**Directions**
Restate every line below word for word, but drop each picture.

......

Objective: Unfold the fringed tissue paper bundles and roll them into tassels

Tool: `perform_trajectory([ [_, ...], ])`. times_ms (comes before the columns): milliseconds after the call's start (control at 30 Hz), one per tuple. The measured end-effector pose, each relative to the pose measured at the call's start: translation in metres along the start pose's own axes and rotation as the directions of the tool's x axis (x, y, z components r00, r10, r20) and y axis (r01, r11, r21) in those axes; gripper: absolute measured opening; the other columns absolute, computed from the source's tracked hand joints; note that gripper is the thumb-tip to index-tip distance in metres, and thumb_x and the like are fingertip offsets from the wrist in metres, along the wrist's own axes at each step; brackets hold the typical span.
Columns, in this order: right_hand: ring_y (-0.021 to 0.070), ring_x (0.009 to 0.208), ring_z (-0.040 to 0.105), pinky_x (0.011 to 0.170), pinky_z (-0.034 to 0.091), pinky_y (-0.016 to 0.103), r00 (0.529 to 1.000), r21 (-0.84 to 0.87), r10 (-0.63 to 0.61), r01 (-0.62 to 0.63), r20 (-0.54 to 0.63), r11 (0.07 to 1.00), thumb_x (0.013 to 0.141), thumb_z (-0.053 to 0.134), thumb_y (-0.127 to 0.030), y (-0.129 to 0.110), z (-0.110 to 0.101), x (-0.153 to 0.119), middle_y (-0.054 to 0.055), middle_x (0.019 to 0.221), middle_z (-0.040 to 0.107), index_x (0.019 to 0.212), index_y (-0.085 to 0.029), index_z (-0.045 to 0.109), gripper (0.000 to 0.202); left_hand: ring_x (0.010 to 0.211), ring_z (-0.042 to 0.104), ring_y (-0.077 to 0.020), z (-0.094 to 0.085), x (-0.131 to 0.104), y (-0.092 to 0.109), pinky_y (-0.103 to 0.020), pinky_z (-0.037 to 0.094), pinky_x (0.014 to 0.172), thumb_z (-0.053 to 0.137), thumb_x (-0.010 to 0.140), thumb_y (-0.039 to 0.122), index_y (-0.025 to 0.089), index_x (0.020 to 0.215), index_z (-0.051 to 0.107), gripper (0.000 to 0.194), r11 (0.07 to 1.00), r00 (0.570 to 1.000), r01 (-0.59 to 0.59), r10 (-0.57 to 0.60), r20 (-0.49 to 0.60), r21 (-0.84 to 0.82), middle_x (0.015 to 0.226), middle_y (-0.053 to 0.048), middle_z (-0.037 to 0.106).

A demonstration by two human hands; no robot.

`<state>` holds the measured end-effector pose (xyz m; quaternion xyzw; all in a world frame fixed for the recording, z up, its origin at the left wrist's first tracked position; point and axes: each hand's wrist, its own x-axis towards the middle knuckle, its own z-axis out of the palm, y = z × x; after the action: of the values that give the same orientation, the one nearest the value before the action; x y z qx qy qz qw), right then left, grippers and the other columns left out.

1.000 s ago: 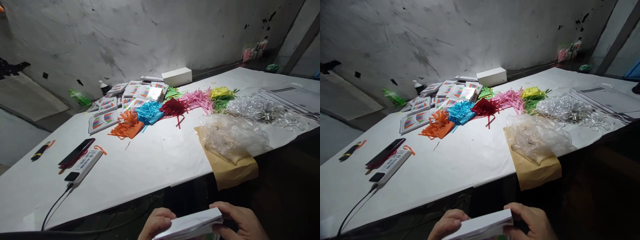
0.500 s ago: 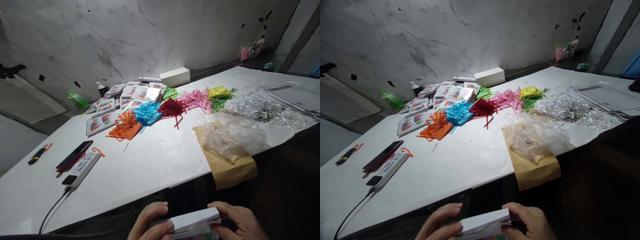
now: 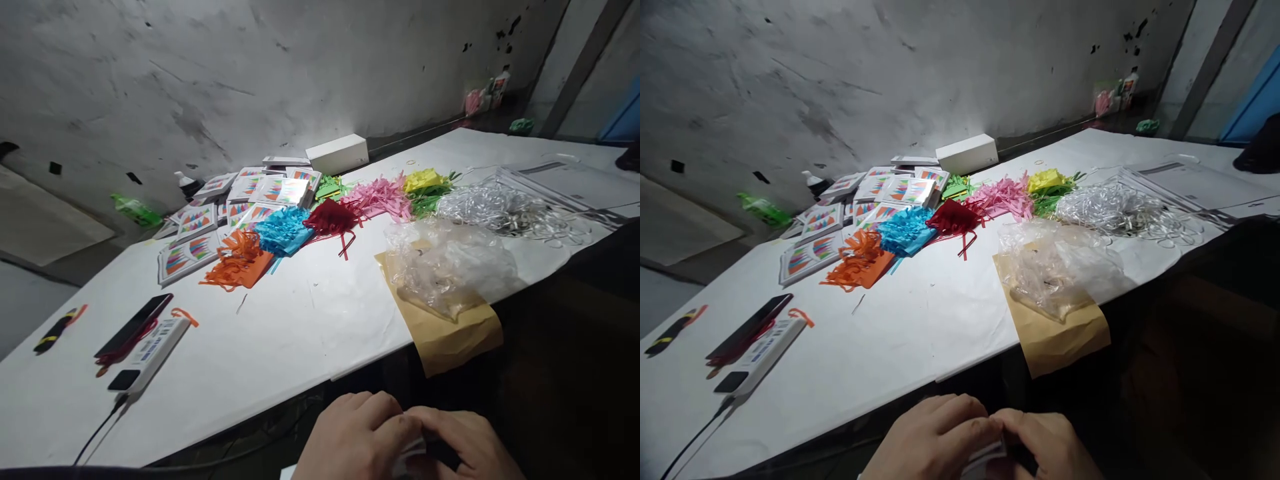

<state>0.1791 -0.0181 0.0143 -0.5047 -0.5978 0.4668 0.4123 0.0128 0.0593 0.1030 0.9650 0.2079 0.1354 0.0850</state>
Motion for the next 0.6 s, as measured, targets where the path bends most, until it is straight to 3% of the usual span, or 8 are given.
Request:
perform_trajectory([
  [233, 0.0194, 0.074, 0.074, 0.063, 0.054, 0.025, 0.999, 0.020, 0.028, -0.029, 0.019, 0.999, 0.076, 0.069, -0.022, 0.003, 0.000, 0.006, -0.006, 0.079, 0.077, 0.088, -0.034, 0.069, 0.017, 0.047, 0.060, -0.0118, 0.017, -0.016, -0.005, -0.022, 0.037, 0.040, 0.049, 0.099, 0.031, 0.026, 0.094, 0.069, 0.021, 0.999, 0.998, 0.035, -0.037, -0.056, -0.037, 0.071, 0.002, 0.071],
  [367, 0.0202, 0.074, 0.074, 0.062, 0.053, 0.026, 0.999, 0.024, 0.035, -0.035, 0.013, 0.999, 0.072, 0.072, -0.023, 0.005, 0.001, 0.007, -0.006, 0.076, 0.077, 0.082, -0.032, 0.069, 0.014, 0.048, 0.059, -0.0110, 0.019, -0.018, -0.008, -0.020, 0.036, 0.039, 0.059, 0.094, 0.033, 0.027, 0.093, 0.071, 0.013, 0.988, 0.997, 0.080, -0.081, 0.002, -0.135, 0.074, 0.001, 0.071],
  [500, 0.0186, 0.070, 0.073, 0.062, 0.053, 0.025, 1.000, 0.047, 0.008, -0.008, -0.004, 0.999, 0.072, 0.072, -0.021, 0.003, 0.001, 0.009, -0.006, 0.077, 0.077, 0.083, -0.031, 0.069, 0.015, 0.054, 0.063, -0.0113, 0.015, -0.015, -0.009, -0.019, 0.039, 0.041, 0.057, 0.094, 0.030, 0.027, 0.091, 0.073, 0.016, 0.959, 0.989, 0.137, -0.116, 0.096, -0.247, 0.082, -0.001, 0.071],
  [600, 0.0177, 0.068, 0.073, 0.061, 0.053, 0.024, 1.000, 0.050, -0.025, 0.026, -0.012, 0.998, 0.072, 0.067, -0.017, 0.000, 0.002, 0.011, -0.006, 0.075, 0.077, 0.083, -0.030, 0.069, 0.018, 0.058, 0.066, -0.0123, 0.022, -0.016, -0.008, -0.019, 0.039, 0.041, 0.056, 0.095, 0.030, 0.028, 0.087, 0.074, 0.020, 0.956, 0.982, 0.181, -0.161, 0.101, -0.230, 0.081, 0.000, 0.072],
])
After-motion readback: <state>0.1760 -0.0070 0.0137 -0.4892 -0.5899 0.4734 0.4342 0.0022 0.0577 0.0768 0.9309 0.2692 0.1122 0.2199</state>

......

**Written answer**
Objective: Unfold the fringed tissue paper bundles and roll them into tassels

Tool: `perform_trajectory([ [_, ...], ])`. times_ms (comes before the columns): milliseconds after the call's start (control at 30 Hz), one per tuple. The measured end-effector pose, each relative to the pose measured at the call's start: translation in metres along the start pose's own axes and rotation as the directions of the tool's x axis (x, y, z components r00, r10, r20) and y axis (r01, r11, r21) in those axes; gripper: absolute measured opening; the other columns absolute, computed from the source's tracked hand joints; note that gripper is the thumb-tip to index-tip distance in metres, and thumb_x and the like are fingertip offsets from the wrist in metres, along the wrist's own axes at each step; brackets hold the typical span.
Columns, in this order: right_hand: ring_y (-0.021 to 0.070), ring_x (0.009 to 0.208), ring_z (-0.040 to 0.105), pinky_x (0.011 to 0.170), pinky_z (-0.034 to 0.091), pinky_y (-0.016 to 0.103), r00 (0.529 to 1.000), r21 (-0.84 to 0.87), r10 (-0.63 to 0.61), r01 (-0.62 to 0.63), r20 (-0.54 to 0.63), r11 (0.07 to 1.00), thumb_x (0.013 to 0.141), thumb_z (-0.053 to 0.134), thumb_y (-0.127 to 0.030), y (-0.129 to 0.110), z (-0.110 to 0.101), x (-0.153 to 0.119), middle_y (-0.054 to 0.055), middle_x (0.019 to 0.221), middle_z (-0.040 to 0.107), index_x (0.019 to 0.212), index_y (-0.085 to 0.029), index_z (-0.045 to 0.109), gripper (0.000 to 0.202); left_hand: ring_x (0.010 to 0.211), ring_z (-0.042 to 0.104), ring_y (-0.077 to 0.020), z (-0.094 to 0.085), x (-0.131 to 0.104), y (-0.092 to 0.109), pinky_y (-0.103 to 0.020), pinky_z (-0.037 to 0.094), pinky_x (0.014 to 0.172), thumb_z (-0.053 to 0.137), thumb_x (-0.010 to 0.140), thumb_y (-0.039 to 0.122), index_y (-0.025 to 0.089), index_x (0.020 to 0.215), index_z (-0.051 to 0.107), gripper (0.000 to 0.194), r11 (0.07 to 1.00), r00 (0.570 to 1.000), r01 (-0.59 to 0.59), r10 (-0.57 to 0.60), r20 (-0.49 to 0.60), r21 (-0.84 to 0.82), middle_x (0.015 to 0.226), middle_y (-0.053 to 0.048), middle_z (-0.037 to 0.106).

A demonstration by two human hands; no robot.

`<state>` holds the measured end-effector pose (xyz m; quaternion xyzw; all in a world frame fixed for the recording, z up, its origin at the left wrist's first tracked position; point and axes: each hand's wrist, its own x-axis towards the middle knuckle, its own z-axis out of the palm, y = z × x; after the action: of the values that give the same orientation, the one nearest the value before the action; x y z qx qy qz qw), right then left, grippers and the other columns left out.

1.000 s ago: 
0.500 s ago: 
now: 

<state>0.1791 -0.0181 0.0143 -0.5047 -0.5978 0.4668 0.4123 0.0128 0.0593 0.1030 0.9650 0.2079 0.1354 0.0850</state>
Motion for the next 0.6 s, as measured, targets where the path bends most, until it is straight to 3% of the usual span, or 8 are given.
Request:
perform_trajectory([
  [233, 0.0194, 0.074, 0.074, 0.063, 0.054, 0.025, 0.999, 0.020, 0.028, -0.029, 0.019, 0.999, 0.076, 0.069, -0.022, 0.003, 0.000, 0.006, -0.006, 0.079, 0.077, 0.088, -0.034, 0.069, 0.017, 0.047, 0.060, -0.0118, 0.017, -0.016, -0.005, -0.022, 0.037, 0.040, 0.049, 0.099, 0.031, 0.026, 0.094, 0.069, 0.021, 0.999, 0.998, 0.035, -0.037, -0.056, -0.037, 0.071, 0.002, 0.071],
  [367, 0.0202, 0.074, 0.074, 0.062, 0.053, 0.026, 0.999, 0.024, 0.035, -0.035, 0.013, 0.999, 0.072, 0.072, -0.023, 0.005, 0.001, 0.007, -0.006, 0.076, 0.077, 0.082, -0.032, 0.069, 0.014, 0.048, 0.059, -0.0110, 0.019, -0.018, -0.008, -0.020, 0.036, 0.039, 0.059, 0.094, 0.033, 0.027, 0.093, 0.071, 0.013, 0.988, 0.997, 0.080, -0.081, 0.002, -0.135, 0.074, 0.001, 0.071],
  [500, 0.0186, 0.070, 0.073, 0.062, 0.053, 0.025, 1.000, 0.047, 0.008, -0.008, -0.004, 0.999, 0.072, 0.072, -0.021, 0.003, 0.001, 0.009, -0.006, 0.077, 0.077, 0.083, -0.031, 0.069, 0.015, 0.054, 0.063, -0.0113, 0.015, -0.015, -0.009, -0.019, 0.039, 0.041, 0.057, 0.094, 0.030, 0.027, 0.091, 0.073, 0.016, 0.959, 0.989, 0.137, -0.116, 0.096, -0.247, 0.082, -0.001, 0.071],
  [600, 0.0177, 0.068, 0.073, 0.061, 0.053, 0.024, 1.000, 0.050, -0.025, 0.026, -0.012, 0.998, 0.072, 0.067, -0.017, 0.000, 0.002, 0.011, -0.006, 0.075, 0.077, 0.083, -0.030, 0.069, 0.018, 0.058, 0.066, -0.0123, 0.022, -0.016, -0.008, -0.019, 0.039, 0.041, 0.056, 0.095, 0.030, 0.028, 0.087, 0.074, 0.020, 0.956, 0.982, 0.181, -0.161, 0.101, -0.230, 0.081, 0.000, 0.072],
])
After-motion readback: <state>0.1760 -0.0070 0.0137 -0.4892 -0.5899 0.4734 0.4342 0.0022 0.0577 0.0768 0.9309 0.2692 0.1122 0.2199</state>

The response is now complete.